CHANGES IN VERSION 1.1 FROM VERSION 1.0

\label and \ref bug fix. In case the anchor keyword used as a parameter of \label or \ref contains a managed token (like "-" or "<") the anchor was splitted in parts and cross-refs were badly set. This is fixed, now the anchor is no more parsed using the DFA, all the characterss between \label{ or \ref{ and the ending "}" character are extracted globally from the source to set the anchor tag.
\tilde command was not correctly implemented, this is now fixed.
\tilde \hat or \bar followed by a token like \lambda was not rendered correctly. The tilde was before the token, whereas it must be above. This is now fixed.
Background color of the output was changed to the same color of my web site.
Bug fix: \i was not recognized, because the transition table was buggy, due to an error in the generation algorithm I used to generate it. Now it's ok.
The DFA now supports the following additional tokens:
\cite, \bibitem, \section, \subsection, \subsubsection, \footnote. However they are not implemented yet in the main script. For this release, these tokens are still interpreted using regular expressions. But if you want to customize the script and implement these tokens, the DFA is ready and the token ids are 192, 193, 194, 195, 196, 197 respectively.

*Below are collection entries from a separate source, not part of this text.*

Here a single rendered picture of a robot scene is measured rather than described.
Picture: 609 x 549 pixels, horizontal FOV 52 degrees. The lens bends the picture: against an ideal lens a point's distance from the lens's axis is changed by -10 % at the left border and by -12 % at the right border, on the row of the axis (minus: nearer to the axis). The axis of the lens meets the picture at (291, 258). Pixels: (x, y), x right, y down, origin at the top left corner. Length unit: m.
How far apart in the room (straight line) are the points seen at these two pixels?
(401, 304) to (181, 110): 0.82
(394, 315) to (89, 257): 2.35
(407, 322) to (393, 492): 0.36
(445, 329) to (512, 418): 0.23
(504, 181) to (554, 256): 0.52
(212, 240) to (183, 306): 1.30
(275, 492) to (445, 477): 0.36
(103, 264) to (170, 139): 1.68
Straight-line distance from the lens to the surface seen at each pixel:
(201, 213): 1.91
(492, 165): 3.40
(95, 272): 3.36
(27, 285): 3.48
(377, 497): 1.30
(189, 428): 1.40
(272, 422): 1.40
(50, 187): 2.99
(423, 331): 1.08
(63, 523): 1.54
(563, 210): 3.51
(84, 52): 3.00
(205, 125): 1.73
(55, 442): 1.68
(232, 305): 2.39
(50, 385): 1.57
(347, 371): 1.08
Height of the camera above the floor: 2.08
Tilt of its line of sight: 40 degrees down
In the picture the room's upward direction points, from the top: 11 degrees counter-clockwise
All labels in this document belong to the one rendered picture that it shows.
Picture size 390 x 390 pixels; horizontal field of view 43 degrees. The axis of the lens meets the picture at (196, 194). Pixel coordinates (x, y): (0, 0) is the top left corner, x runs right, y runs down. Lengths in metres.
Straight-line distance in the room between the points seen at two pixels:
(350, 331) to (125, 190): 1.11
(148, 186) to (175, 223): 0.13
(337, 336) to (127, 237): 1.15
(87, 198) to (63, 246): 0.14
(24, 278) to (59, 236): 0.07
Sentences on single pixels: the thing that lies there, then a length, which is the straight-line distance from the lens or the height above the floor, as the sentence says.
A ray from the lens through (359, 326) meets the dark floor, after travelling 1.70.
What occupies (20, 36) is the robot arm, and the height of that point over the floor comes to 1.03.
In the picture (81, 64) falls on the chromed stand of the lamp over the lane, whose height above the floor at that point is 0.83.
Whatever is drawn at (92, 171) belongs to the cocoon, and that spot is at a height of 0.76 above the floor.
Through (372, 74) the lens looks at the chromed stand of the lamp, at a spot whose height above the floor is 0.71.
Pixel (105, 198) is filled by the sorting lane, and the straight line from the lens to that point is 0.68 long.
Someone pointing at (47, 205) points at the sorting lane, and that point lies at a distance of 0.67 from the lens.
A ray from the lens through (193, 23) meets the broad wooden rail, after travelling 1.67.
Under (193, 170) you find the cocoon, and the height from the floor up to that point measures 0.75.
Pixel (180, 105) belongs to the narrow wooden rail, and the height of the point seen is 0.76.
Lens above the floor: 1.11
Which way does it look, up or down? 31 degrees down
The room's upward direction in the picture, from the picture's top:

TODO LIST for future releases

Is really \matrix{...} useful (does not really exist in LaTeX). May be further replaced by another command. Any suggestion is welcome.
Adding support for \index{...} and generate the index table.
Implementation of \overbrace and \underbrace (not prioritary)
Implementation of \Big (not prioritary)
Bufferizing the output to get better performance
Implementing stacks for opening delimiters and html output of nested groups. Sometimes, a left delimiter size is determined by the content following the delimiter. Managing this to be able to draw parenthesis or brackets of different sizes depending on the nesting level of the current text would require a stack of left delimiters, and a stack for the parsed output at each nesting level. When closing a group, one looks in the stacks and append the newly generated html code to the html code at the previous nesting level. This will not be easy to implement, especially if bufferizing is also implemented. This will be probably for version 2.0 or more.